### DATA BLOCK ###

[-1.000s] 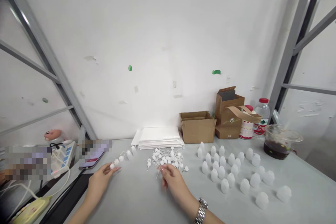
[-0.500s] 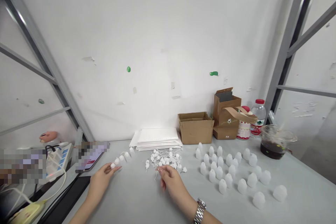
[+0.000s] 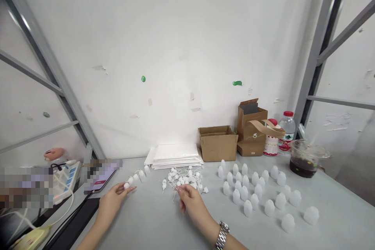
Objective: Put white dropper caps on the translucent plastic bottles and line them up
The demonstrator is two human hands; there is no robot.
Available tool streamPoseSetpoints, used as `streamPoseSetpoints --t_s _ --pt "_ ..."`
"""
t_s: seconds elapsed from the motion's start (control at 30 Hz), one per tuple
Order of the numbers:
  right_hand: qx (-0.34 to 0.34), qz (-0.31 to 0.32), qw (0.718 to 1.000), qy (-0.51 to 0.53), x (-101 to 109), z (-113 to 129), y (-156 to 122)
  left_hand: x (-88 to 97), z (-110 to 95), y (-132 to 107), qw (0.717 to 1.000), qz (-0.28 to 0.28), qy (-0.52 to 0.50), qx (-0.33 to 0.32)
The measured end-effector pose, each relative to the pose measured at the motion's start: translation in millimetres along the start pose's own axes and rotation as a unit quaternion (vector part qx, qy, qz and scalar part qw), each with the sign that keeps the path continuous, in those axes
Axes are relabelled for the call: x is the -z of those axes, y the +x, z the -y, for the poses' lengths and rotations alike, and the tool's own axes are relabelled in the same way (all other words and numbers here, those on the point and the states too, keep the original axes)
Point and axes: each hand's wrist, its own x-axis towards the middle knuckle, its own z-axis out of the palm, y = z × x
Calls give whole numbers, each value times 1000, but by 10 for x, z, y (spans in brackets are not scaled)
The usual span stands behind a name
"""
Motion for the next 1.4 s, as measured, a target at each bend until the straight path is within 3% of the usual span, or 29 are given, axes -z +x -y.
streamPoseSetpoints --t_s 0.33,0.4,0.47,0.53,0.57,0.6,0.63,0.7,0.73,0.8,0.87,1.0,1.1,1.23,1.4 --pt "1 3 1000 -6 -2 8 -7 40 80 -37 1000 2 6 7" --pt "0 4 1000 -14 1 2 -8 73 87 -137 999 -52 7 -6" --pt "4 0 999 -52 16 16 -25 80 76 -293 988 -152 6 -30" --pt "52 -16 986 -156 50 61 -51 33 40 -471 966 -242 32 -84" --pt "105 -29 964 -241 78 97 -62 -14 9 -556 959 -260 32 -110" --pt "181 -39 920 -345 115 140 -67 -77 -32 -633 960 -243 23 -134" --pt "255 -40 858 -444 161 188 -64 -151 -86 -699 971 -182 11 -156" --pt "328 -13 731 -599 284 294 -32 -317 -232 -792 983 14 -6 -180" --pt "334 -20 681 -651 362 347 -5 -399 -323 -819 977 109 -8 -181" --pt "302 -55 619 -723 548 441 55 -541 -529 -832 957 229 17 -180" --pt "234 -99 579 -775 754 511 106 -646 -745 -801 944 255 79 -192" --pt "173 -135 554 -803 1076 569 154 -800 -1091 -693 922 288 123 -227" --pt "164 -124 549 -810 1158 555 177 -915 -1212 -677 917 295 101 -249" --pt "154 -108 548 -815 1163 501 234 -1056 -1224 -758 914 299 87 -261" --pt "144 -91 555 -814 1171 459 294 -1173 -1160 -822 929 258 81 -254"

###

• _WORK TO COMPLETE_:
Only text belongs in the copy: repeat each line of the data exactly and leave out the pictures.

• _ANSWER FOR THIS EXERCISE_:
[-1.000s] 
[-0.500s] 
[+0.000s] 
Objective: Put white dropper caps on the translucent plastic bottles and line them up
The demonstrator is two human hands; there is no robot.
Available tool streamPoseSetpoints, used as `streamPoseSetpoints --t_s _ --pt "_ ..."`
"""
t_s: seconds elapsed from the motion's start (control at 30 Hz), one per tuple
Order of the numbers:
  right_hand: qx (-0.34 to 0.34), qz (-0.31 to 0.32), qw (0.718 to 1.000), qy (-0.51 to 0.53), x (-101 to 109), z (-113 to 129), y (-156 to 122)
  left_hand: x (-88 to 97), z (-110 to 95), y (-132 to 107), qw (0.717 to 1.000), qz (-0.28 to 0.28), qy (-0.52 to 0.50), qx (-0.33 to 0.32)
The measured end-effector pose, each relative to the pose measured at the motion's start: translation in millimetres along the start pose's own axes and rotation as a unit quaternion (vector part qx, qy, qz and scalar part qw), each with the sign that keeps the path continuous, in those axes
Axes are relabelled for the call: x is the -z of those axes, y the +x, z the -y, for the poses' lengths and rotations alike, and the tool's own axes are relabelled in the same way (all other words and numbers here, those on the point and the states too, keep the original axes)
Point and axes: each hand's wrist, its own x-axis towards the middle knuckle, its own z-axis out of the palm, y = z × x
Calls give whole numbers, each value times 1000, but by 10 for x, z, y (spans in brackets are not scaled)
The usual span stands behind a name
"""
Motion for the next 1.4 s, as measured, a target at each bend until the straight path is within 3% of the usual span, or 29 are given, axes -z +x -y.
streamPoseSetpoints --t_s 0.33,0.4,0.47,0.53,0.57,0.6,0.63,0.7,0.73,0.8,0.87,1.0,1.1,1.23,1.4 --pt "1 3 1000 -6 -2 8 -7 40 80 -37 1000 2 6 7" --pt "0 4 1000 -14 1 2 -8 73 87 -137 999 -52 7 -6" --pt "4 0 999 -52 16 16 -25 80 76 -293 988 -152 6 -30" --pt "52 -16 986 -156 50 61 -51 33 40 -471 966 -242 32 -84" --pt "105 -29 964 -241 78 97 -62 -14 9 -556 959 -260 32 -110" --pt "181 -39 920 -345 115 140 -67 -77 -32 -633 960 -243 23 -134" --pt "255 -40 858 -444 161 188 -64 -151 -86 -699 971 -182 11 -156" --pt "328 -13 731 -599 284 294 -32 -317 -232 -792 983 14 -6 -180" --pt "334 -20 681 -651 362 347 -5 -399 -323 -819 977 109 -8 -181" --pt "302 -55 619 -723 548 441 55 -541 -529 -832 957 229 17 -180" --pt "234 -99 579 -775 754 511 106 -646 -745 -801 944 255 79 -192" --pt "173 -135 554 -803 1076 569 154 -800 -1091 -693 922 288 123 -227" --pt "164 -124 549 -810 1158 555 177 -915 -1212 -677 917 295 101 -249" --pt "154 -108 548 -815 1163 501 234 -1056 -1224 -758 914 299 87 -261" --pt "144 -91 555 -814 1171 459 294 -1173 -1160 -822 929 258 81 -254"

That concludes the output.